The problem
Within the entries underneath, how many lines include the string "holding"? State only the number.

··· Exercise inputs

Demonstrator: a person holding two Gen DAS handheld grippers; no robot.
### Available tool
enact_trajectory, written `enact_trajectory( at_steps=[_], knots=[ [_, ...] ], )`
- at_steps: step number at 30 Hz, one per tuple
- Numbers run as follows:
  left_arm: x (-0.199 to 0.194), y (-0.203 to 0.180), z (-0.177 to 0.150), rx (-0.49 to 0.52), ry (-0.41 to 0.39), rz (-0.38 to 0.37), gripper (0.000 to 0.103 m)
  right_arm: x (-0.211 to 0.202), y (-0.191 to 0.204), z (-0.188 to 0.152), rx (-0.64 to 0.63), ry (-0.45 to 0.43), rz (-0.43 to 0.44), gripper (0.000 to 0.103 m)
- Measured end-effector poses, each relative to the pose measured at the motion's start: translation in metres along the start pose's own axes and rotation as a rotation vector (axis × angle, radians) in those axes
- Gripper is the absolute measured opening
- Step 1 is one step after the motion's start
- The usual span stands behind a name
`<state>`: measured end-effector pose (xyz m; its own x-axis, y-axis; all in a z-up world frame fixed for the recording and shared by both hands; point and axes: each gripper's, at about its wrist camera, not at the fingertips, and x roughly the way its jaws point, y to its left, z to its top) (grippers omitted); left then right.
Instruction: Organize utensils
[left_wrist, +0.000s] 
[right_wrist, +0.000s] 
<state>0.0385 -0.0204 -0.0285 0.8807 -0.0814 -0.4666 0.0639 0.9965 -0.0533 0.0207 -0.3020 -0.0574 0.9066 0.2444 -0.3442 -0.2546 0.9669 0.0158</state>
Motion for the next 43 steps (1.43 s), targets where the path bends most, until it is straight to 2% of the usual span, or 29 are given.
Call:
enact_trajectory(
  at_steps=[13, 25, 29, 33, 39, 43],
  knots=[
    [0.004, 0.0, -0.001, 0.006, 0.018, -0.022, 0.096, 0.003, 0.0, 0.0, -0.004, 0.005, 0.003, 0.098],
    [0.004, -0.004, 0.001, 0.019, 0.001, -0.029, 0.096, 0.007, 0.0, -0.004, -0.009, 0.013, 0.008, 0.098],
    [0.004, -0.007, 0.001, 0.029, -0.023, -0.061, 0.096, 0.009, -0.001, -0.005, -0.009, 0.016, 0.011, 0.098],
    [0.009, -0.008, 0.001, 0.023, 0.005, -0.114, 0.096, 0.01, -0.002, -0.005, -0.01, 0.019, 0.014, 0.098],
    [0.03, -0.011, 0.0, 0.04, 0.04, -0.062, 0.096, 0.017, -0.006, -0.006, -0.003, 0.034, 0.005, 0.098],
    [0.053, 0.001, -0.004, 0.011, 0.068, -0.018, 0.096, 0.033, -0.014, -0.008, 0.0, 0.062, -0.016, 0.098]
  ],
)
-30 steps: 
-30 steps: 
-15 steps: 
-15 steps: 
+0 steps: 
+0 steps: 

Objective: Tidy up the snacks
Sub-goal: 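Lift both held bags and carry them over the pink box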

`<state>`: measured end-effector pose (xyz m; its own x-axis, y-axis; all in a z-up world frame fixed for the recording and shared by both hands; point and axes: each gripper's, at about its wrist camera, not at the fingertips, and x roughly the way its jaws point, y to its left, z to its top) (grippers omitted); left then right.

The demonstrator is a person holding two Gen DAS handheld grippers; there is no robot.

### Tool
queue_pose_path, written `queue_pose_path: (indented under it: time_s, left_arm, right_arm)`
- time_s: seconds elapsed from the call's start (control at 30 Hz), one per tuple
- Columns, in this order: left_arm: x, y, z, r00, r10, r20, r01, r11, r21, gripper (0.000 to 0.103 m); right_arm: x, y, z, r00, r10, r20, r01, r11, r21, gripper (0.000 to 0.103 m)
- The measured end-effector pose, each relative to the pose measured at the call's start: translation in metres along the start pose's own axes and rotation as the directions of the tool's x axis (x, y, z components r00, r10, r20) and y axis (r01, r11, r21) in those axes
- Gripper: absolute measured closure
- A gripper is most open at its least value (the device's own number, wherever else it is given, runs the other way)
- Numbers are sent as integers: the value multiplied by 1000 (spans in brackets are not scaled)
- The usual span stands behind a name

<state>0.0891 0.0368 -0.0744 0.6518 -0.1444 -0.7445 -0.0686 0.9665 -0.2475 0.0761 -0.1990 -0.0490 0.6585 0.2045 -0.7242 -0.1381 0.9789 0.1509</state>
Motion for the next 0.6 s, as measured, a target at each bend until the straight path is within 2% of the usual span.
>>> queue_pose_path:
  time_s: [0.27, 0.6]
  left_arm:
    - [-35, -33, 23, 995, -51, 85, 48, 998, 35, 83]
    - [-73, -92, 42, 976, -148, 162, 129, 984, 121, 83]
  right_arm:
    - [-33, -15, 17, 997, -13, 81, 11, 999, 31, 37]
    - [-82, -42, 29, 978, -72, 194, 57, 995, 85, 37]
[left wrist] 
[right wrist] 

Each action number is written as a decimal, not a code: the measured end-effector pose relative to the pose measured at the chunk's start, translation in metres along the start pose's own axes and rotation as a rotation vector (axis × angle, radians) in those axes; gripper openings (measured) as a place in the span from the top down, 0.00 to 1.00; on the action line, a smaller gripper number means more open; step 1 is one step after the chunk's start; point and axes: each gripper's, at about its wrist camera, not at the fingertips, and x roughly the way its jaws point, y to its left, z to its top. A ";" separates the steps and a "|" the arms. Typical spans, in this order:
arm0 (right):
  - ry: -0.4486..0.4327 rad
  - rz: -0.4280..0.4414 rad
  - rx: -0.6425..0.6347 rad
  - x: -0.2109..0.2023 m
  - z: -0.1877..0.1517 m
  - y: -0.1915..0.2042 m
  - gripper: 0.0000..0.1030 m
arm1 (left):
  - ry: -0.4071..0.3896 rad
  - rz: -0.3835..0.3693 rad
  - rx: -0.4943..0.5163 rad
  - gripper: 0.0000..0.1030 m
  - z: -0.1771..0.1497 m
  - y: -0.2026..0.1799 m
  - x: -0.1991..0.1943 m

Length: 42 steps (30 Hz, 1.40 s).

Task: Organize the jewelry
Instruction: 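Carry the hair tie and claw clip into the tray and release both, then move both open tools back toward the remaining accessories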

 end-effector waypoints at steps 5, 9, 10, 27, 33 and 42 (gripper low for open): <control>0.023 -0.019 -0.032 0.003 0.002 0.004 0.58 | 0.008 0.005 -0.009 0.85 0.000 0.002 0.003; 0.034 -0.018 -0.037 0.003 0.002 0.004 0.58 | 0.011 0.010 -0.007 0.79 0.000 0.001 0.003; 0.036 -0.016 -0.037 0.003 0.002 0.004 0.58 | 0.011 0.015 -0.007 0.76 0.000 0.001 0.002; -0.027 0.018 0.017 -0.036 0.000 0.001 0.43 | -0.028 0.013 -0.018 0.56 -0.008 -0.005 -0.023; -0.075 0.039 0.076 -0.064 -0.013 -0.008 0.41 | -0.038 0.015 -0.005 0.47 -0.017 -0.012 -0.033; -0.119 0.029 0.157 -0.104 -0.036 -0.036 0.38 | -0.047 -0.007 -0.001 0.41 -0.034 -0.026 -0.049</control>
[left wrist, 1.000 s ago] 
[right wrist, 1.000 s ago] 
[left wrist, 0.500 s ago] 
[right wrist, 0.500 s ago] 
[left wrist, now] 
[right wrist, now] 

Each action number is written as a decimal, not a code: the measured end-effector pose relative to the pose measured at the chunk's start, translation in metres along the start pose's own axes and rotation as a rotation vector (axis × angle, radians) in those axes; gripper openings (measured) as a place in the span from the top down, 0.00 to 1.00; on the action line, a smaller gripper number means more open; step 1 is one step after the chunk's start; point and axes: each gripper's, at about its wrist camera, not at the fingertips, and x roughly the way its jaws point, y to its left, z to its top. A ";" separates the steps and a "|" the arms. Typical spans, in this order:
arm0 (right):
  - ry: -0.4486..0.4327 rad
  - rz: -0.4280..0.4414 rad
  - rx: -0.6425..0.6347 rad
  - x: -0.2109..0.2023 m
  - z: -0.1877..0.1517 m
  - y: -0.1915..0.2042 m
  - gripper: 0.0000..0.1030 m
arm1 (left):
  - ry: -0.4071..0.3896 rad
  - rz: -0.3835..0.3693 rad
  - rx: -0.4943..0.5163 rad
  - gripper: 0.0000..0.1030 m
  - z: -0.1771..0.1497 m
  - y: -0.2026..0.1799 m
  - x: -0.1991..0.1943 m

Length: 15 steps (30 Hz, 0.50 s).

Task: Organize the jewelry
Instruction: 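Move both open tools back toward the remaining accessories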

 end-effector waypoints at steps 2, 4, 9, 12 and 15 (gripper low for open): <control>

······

Result of this task
2